One of the obvious results of the US Supreme Court’s DOMA ruling this summer is confusion. Confusion with the tax code, confusion with how states, who have the sovereign right to define marriage for themselves, balance their positions on marriage with the new federal definition of marriage. Texas, as well as Mississippi, is at the forefront of these questions.
"As a state agency, Texas Military Forces must adhere with Texas law, and the Texas Constitution, which clearly defines marriage as between one man and one woman," said Josh Havens, a spokesman for Gov. Rick Perry's office.
Texas, like some other states, expressly prohibits same-sex marriage under its law. That state law trumps federal law, argues Perry and others.

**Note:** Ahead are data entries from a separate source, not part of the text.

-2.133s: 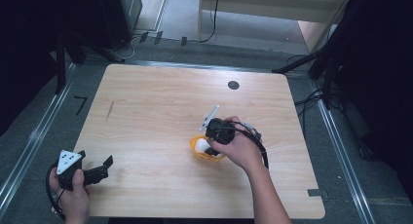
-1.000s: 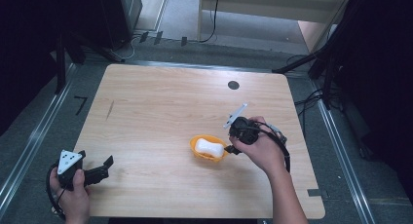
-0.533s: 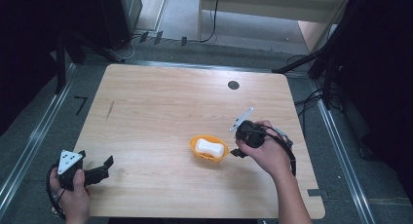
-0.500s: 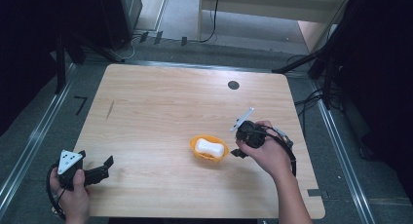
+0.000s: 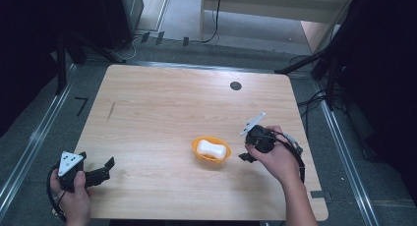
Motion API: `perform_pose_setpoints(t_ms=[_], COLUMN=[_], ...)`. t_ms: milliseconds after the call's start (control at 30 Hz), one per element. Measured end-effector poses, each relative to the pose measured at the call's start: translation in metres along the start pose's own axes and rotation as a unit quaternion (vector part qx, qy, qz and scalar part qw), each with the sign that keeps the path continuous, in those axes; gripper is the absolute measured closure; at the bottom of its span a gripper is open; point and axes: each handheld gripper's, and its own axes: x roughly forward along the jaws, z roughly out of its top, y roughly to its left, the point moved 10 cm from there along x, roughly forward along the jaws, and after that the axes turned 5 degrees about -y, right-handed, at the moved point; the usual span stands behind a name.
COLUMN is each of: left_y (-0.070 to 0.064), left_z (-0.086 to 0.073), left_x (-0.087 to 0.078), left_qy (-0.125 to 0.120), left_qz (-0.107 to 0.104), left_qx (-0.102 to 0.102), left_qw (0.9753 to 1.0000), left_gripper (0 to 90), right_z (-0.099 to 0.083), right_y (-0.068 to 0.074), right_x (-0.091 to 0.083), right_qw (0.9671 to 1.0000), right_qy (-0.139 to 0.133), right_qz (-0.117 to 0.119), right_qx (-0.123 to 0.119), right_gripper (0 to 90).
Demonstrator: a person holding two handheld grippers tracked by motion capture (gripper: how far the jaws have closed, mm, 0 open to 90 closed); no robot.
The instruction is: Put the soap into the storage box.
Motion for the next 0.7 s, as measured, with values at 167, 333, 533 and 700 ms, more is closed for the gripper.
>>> perform_pose_setpoints(t_ms=[167, 333, 533, 700], left_y=[0.000, 0.000, 0.000, 0.000], left_z=[0.000, 0.000, 0.000, 0.000], left_x=[0.000, 0.000, 0.000, 0.000], left_qy=[0.000, 0.000, 0.000, 0.000], left_qz=[0.000, -0.001, 0.000, 0.000], left_qx=[0.000, 0.001, 0.001, 0.001], left_qw=[1.0000, 1.0000, 1.0000, 1.0000], left_gripper=[0.0, 0.0, 0.0, 0.0], right_z=[-0.010, -0.018, -0.027, -0.035], right_y=[-0.003, -0.005, -0.009, -0.015], right_x=[-0.001, -0.001, -0.001, -0.003], right_qw=[0.9999, 0.9995, 0.9984, 0.9958], right_qy=[-0.003, -0.015, -0.030, -0.052], right_qz=[-0.008, -0.019, -0.033, -0.050], right_qx=[0.010, 0.020, 0.035, 0.055], right_gripper=[38.8, 34.0, 26.9, 20.8])
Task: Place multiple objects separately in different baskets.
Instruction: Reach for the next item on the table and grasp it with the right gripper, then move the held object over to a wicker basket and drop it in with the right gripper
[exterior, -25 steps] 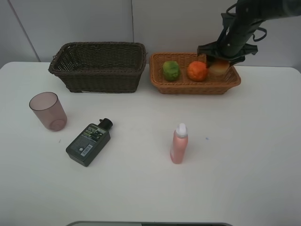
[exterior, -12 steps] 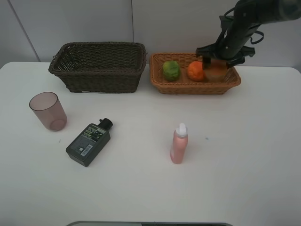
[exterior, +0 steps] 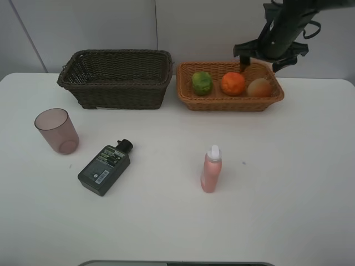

"(Texas Military Forces) is a state agency under the authority and direction of the Texas state government," wrote the forces' adjutant general, Maj. Gen. John Nichols, in a memo dated August 30. "... Due to the potential conflict (between state and federal law), we are unable to enroll same-sex families ... at our state-supported facilities until we receive legal clarification."
In a statement Tuesday, the Texas Military Forces insisted that while Nichols is asking the state's attorney general for an advisory opinion, "the state is not denying any federal benefits to military personnel or same-sex spouses of military personnel."
"This is a processing issue, not a denial of benefits issue," the agency says. "As such, we fully encourage eligible members to enroll for their federal benefits at one of the 20 nearest federal installations, which are dispersed throughout the state of Texas."